Outro motivo para a extinção da ourivesaria é o valor da mão de obra. Uma peça fabricada pela mão de um ourives chega a custar R$ 1800 pelo trabalho de produção que ela demanda, enquanto em 3D sairia por R$1300, podendo o molde ser reutilizado várias vezes. A designer de joias, Fabiana Kreft, optou pela produção dos acessórios através da prototipagem 3D, motivada pelo perfil de seus clientes. “Por ser algo mais clássico, costumam pedir peças mais atemporais, que não saem da moda e que possam acompanhá-los por toda a vida, por isso a produção é feita em massa”, explica a empresária, dona de uma confecção de jóias com ouro 18k, prata e pedras naturais que traz ideias para confeccionar suas joias de diversas áreas, como arquitetura, natureza, arte e até mesmo automobilismo.
Porém, mesmo com o crescente uso da prototipagem e a diminuição do custo dos produtos no mercado, há consumidores que ainda preferem comprar joias que foram fruto do trabalho de um ourives. Mariana Costa, moradora de Campinas e dona de casa, não deixou de frequentar a ourivesaria perto de sua casa: “Prefiro o trabalho de um ourives porque sei que minha joia será feita artesanalmente e muitas vezes será única. Hoje, as coisas estão sendo feitas em massa e estão deixando de lado um trabalho muito importante”, completa Mariana, que leva suas ideias no mesmo Ourives a mais de 20 anos.
Processo de criação e produção
Kreft explica que a criação de uma joia começa com um esboço para uma apresentação e estudo da ideia, para assim, testar as formas, a estética e o movimento da peça para que possa ser produzida.
Depois do desenho, os metais utilizados passam por rolos compressores para ganhar forma, sendo o processo conhecido como laminação. Em seguida, acontece o recozimento, em que o material é aquecido ao ponto ideal para que possa ser manuseado. O quarto passo é a fundição, onde o metal é colocado em moldes para que a sua forma seja quase igual à joia.

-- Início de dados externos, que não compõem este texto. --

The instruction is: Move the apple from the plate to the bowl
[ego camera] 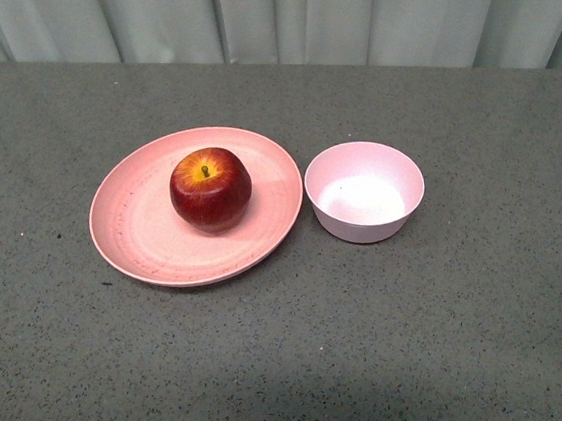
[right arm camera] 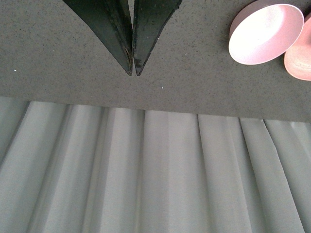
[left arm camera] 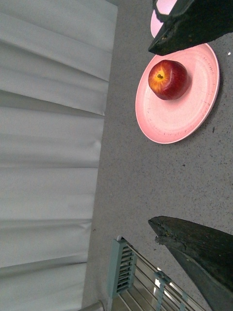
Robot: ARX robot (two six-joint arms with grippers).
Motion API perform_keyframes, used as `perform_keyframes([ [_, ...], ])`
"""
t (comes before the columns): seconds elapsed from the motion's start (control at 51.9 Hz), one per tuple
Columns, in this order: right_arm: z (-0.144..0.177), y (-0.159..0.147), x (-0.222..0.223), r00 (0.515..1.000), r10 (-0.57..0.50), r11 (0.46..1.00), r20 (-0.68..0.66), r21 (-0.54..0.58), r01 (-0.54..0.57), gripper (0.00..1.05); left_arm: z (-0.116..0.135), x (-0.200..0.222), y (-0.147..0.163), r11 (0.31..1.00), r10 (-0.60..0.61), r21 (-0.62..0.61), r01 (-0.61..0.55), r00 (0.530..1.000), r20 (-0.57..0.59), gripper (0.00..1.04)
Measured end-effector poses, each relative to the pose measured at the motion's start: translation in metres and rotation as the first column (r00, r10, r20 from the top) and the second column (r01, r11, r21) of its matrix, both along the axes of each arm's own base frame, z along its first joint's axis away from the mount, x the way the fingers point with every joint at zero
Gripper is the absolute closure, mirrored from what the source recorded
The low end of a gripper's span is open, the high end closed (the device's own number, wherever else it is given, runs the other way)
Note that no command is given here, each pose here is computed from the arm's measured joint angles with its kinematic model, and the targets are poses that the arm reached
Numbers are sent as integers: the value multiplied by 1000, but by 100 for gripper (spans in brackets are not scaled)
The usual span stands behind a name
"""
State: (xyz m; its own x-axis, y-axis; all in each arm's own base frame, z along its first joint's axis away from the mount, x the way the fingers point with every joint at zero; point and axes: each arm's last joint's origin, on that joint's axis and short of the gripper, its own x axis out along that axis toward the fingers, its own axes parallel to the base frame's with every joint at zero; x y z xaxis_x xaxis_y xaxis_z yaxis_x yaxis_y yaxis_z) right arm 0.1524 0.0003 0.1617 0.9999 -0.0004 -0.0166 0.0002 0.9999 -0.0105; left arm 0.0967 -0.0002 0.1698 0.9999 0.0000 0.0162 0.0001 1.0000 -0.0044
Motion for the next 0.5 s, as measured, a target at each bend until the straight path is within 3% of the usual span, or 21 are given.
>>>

O próximo passo é a cravação, onde a peça é marcada com um compasso, furada com uma broca para a aplicação das pedras e depois é utilizado um buril, para que o material seja lapidado. O cravador, que atua na área desde 1986, Marcelo Campos de Souza, ressalta que o trabalho deve ser feito de maneira cuidadosa por ser algo artístico: “É importante estar atento aos tamanhos das pedras e dos furos que as receberão. É um trabalho artístico, em que você lapida o material para que consiga embelezar a peça. Requer bastante tempo de dedicação, paciência e cuidado, as pedras não podem ser danificadas por serem preciosas”, relata Souza, que vê a cada dia os bastidores da ourivesaria serem substituídos por máquinas sem vida.